Your answer must be only the lines below from the one containing "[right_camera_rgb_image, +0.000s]" through the one containing "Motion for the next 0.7", copied exactly, with the pictures left out.

PROVIDED RECORDS -
====
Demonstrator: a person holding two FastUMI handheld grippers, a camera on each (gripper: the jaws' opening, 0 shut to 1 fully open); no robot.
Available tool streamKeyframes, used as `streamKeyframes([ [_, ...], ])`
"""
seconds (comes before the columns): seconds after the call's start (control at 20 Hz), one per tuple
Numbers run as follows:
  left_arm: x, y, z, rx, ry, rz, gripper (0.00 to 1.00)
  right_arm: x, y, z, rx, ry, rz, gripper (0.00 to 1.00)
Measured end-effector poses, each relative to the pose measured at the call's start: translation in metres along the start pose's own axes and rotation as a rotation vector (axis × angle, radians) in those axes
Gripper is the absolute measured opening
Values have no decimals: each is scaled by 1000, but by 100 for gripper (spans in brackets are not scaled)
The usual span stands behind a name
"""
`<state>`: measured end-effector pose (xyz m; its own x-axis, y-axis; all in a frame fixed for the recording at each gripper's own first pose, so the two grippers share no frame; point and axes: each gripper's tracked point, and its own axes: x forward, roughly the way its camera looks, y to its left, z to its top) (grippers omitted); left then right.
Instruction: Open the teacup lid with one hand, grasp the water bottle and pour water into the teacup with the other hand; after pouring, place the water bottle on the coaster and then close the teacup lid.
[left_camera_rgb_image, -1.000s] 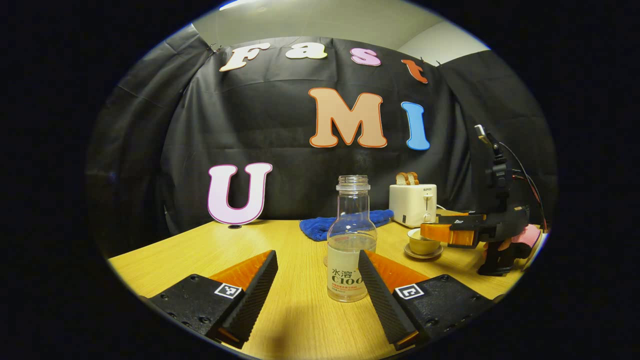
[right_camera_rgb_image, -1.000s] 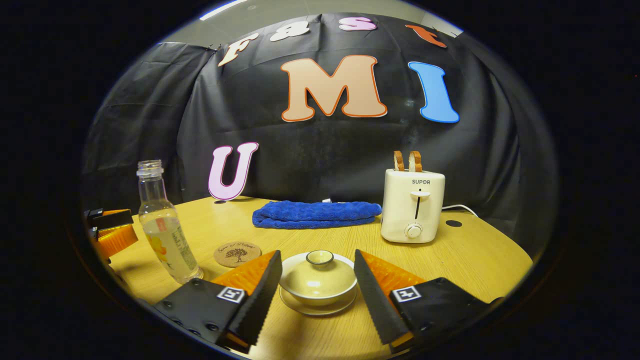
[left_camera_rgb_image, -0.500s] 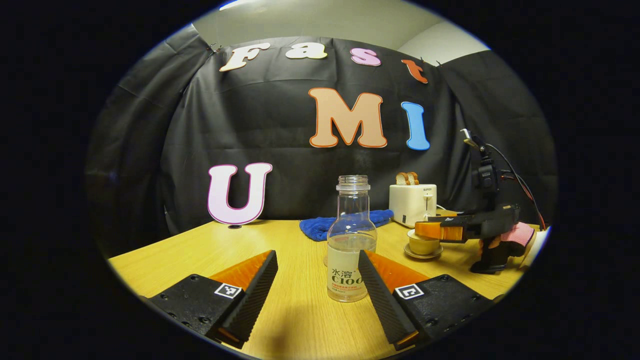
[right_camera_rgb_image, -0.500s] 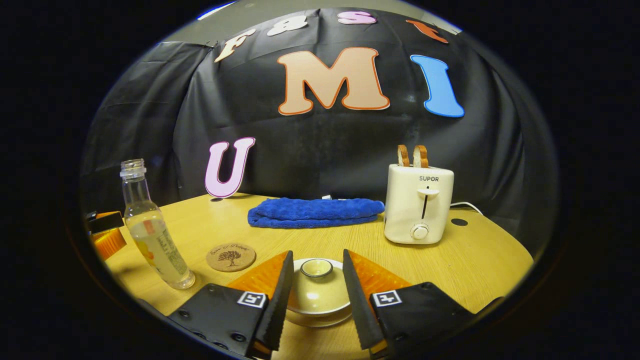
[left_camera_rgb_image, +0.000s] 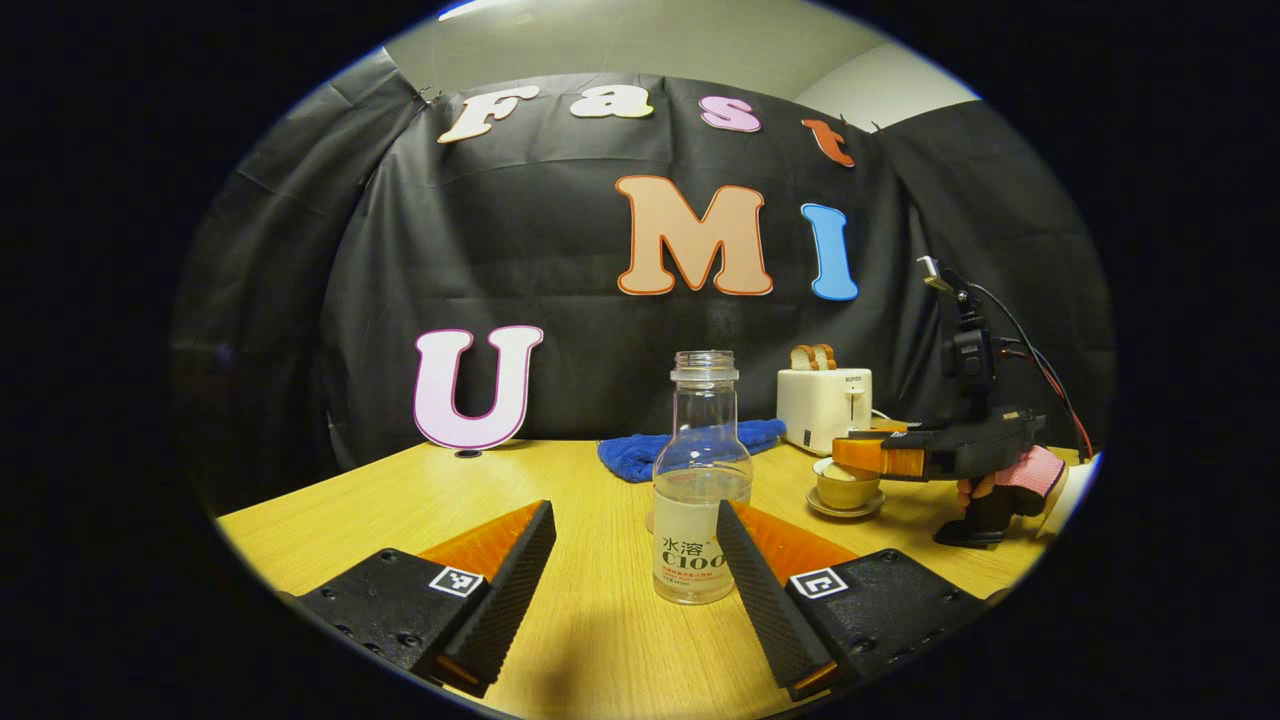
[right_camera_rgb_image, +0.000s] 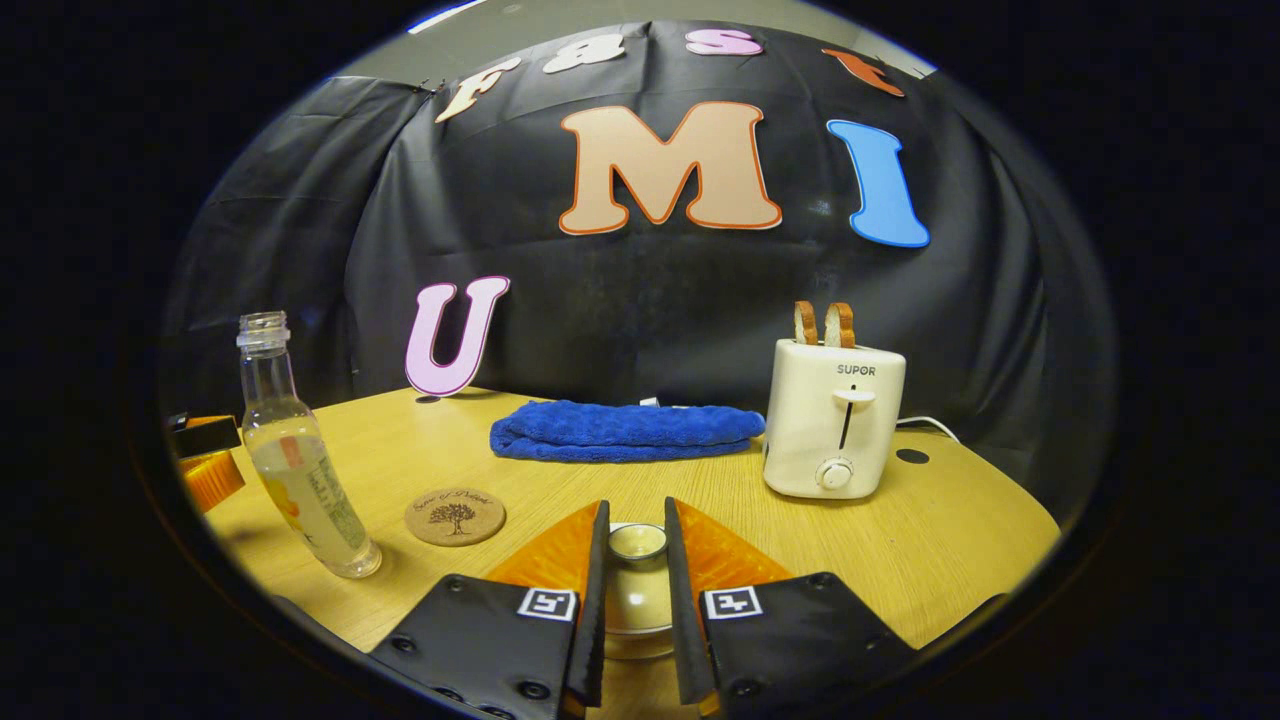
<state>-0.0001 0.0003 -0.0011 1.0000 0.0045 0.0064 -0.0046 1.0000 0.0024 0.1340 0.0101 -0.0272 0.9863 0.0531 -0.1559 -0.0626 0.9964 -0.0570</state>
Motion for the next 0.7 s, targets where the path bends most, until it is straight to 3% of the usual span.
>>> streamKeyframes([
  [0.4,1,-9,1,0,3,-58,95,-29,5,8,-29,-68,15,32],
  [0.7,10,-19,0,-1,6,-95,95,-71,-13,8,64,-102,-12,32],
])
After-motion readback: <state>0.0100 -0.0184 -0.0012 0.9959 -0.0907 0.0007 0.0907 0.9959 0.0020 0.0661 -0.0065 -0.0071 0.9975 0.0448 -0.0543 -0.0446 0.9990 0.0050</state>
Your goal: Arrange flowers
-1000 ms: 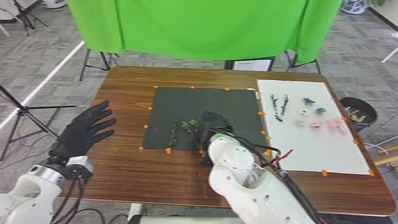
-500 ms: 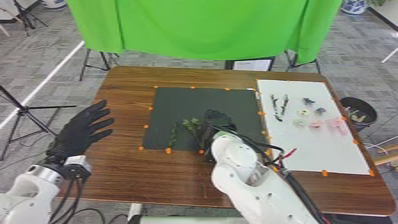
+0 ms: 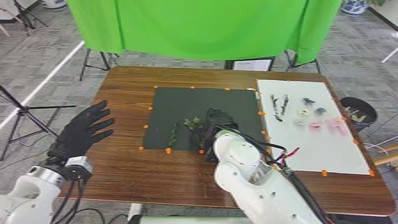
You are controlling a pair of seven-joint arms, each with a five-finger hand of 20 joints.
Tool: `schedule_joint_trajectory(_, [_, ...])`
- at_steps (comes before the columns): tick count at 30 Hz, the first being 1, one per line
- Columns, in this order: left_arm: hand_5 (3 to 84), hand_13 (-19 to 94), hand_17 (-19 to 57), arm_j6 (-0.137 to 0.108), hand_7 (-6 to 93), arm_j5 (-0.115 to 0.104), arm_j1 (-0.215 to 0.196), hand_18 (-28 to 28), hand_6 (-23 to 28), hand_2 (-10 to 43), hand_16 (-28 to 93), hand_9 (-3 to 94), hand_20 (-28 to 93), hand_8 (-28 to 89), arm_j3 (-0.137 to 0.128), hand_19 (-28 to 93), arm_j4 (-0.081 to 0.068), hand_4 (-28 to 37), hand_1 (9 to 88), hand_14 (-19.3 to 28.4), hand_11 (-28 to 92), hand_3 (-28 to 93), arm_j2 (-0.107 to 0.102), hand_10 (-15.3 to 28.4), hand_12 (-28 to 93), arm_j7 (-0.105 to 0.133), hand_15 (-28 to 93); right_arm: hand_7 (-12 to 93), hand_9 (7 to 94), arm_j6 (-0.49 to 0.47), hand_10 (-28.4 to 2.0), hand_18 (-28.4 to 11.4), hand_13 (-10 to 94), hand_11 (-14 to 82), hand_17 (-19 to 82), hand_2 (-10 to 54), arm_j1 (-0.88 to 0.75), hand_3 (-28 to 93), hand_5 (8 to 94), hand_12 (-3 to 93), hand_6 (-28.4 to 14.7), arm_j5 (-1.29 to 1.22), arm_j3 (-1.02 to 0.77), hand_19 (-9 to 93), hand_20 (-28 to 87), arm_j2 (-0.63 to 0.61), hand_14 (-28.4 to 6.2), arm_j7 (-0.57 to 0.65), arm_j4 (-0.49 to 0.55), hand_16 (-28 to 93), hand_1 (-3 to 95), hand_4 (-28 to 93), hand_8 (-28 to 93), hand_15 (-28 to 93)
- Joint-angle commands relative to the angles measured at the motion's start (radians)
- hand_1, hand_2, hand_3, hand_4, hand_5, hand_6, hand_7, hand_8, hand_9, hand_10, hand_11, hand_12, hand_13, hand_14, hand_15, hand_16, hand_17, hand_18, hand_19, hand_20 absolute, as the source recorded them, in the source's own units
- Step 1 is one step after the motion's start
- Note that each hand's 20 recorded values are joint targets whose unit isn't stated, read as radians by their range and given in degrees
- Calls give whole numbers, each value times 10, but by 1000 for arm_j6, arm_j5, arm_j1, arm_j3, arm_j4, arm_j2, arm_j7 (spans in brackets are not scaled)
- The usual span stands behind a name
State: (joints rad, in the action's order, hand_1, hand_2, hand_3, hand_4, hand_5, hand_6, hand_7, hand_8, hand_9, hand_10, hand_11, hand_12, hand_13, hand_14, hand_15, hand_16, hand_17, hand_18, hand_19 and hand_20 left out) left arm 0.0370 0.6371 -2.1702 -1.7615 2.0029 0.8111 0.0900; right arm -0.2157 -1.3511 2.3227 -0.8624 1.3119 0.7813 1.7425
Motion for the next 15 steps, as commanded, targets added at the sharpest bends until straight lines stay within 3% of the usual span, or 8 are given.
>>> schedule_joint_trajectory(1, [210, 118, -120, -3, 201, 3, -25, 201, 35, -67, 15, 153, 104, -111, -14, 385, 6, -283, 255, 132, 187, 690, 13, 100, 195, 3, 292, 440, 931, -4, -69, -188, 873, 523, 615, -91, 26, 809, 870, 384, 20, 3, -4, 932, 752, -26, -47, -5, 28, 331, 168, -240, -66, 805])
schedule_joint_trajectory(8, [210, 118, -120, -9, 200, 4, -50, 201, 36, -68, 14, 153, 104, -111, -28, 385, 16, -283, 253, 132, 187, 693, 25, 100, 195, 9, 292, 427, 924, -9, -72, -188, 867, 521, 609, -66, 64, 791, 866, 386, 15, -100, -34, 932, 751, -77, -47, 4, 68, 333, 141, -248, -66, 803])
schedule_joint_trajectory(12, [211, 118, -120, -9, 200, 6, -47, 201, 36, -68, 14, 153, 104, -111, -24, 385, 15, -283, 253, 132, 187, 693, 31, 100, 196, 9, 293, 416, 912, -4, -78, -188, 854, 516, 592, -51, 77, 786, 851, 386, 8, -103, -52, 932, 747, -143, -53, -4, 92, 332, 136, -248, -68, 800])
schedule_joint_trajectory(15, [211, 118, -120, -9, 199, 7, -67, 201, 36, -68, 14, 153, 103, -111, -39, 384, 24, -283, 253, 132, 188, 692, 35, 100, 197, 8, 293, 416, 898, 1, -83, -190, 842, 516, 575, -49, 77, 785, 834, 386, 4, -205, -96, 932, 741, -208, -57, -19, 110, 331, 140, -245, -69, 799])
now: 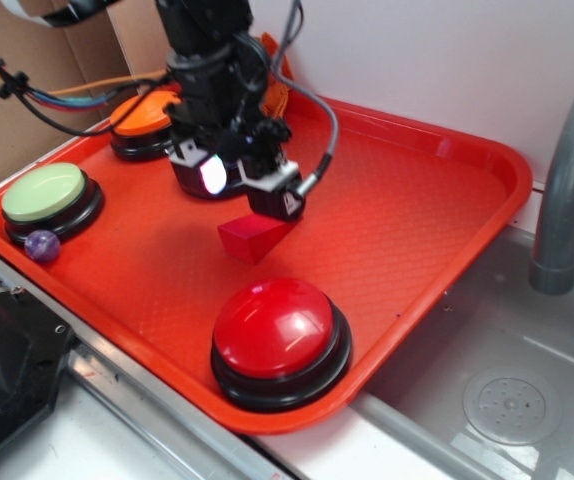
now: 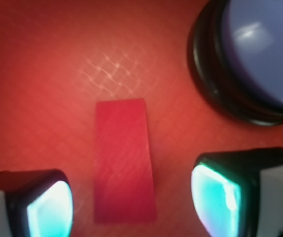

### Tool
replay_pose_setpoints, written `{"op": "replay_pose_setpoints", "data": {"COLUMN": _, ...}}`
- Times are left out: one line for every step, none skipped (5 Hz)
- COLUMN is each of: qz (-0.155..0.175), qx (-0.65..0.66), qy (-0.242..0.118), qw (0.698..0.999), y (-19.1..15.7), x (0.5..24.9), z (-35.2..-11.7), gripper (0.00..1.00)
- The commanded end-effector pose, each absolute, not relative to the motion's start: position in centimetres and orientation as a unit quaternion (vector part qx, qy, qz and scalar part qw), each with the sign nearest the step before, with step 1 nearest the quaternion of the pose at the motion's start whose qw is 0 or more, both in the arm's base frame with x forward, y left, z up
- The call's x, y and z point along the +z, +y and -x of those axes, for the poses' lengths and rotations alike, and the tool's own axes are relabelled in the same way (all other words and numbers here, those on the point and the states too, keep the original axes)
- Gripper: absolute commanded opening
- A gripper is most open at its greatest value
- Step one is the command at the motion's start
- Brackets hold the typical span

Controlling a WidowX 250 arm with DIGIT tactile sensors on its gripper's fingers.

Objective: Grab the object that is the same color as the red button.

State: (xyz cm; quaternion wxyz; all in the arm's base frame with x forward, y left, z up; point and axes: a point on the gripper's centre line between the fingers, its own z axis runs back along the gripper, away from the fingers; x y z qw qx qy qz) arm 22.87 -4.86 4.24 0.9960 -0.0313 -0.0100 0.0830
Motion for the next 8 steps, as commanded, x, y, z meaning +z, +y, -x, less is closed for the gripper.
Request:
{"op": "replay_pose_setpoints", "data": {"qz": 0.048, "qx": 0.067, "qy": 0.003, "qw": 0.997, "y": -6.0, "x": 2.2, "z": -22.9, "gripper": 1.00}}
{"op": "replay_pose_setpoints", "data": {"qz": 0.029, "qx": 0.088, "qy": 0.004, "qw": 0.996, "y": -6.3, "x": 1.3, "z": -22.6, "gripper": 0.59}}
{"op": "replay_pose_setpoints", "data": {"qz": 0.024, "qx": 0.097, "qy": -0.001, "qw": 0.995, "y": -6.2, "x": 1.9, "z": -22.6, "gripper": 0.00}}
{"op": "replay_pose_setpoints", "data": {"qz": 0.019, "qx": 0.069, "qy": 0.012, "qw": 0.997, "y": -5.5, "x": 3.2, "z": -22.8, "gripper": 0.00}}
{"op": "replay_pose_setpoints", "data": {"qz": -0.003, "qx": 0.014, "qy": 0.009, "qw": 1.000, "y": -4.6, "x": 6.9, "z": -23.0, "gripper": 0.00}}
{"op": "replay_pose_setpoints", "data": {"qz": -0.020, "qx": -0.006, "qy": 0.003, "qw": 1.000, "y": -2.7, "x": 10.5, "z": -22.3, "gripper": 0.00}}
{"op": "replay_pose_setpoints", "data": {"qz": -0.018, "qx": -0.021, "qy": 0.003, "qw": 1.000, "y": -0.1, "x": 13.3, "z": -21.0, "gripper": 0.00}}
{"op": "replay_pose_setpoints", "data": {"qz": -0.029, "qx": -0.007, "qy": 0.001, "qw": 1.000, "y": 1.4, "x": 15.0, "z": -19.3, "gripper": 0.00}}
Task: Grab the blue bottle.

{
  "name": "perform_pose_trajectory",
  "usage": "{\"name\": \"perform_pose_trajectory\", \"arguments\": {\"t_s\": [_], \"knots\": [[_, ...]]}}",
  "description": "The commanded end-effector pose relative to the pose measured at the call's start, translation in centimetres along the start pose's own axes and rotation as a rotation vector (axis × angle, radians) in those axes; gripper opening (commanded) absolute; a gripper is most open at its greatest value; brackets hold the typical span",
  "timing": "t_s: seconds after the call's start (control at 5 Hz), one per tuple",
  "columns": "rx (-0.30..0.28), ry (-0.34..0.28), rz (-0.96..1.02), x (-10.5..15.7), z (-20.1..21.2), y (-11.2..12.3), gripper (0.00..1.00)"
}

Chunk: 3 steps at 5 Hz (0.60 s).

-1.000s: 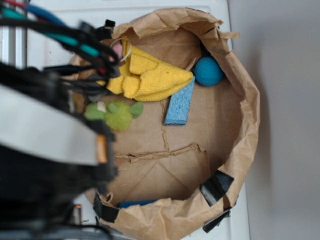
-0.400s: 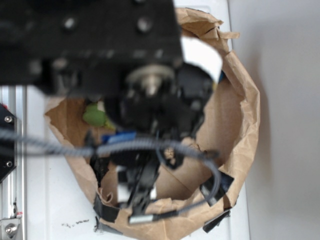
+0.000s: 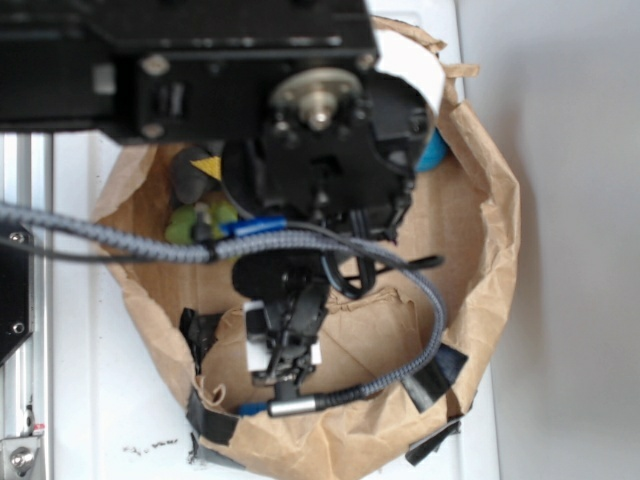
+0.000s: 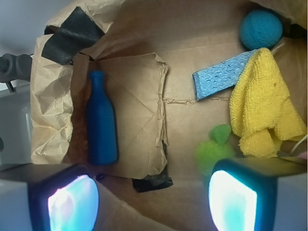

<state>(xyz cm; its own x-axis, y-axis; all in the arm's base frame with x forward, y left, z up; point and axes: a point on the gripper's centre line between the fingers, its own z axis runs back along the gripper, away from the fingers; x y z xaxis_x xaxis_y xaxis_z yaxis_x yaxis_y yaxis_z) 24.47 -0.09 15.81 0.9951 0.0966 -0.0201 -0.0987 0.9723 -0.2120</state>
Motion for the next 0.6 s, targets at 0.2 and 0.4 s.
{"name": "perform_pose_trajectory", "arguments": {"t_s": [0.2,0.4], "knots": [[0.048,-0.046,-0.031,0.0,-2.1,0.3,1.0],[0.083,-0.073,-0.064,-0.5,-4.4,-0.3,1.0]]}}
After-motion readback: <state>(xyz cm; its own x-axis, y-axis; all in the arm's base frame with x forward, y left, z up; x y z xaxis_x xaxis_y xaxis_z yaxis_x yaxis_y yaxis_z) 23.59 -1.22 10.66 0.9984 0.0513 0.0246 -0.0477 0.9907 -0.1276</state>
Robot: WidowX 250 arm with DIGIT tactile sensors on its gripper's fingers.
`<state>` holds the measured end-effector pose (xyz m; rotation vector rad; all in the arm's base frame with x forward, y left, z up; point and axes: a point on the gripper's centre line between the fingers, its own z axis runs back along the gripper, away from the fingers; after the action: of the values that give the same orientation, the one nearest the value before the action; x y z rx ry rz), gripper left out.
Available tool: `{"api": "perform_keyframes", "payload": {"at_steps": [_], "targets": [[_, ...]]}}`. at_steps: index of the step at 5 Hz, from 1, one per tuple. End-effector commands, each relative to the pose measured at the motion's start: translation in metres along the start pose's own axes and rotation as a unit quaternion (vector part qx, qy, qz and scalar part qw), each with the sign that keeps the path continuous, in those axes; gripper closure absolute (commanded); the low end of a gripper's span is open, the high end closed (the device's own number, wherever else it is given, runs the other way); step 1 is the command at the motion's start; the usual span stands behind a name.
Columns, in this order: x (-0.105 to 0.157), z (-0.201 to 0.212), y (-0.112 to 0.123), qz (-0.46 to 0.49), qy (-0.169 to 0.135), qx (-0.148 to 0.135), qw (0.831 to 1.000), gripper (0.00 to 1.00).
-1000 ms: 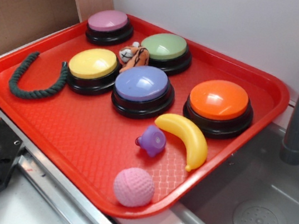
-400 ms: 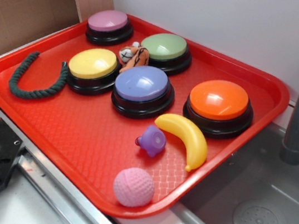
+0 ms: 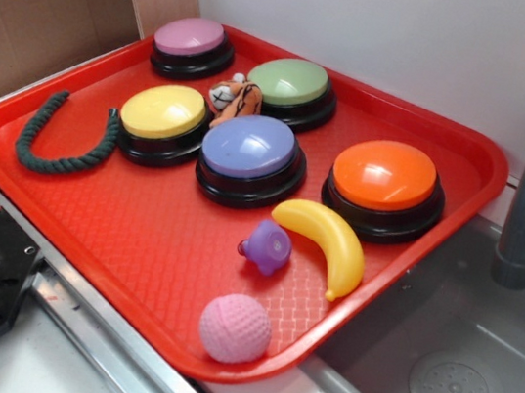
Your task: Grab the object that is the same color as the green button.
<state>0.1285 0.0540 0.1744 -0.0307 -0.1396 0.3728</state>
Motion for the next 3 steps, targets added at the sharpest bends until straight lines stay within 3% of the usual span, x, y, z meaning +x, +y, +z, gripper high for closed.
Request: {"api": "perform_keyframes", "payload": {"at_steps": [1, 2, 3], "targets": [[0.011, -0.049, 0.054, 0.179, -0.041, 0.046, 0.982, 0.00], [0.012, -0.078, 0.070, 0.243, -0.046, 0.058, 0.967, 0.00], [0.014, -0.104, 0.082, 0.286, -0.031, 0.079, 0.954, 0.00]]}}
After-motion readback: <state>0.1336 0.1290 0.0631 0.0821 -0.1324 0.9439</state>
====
SOLUTION TO THIS TASK -
[right_camera_rgb_image, +0.000s] 
<state>-0.0001 0.0003 -0.0011 1.0000 0.0045 0.0064 -0.0046 1.0000 0.0024 0.1340 0.0101 -0.0272 0.9863 0.0531 -0.1559 -0.0626 0.9964 -0.0570</state>
Motion for the next 0.7 s, targets where the path bends most, until it is straight to 3% of the usual span.

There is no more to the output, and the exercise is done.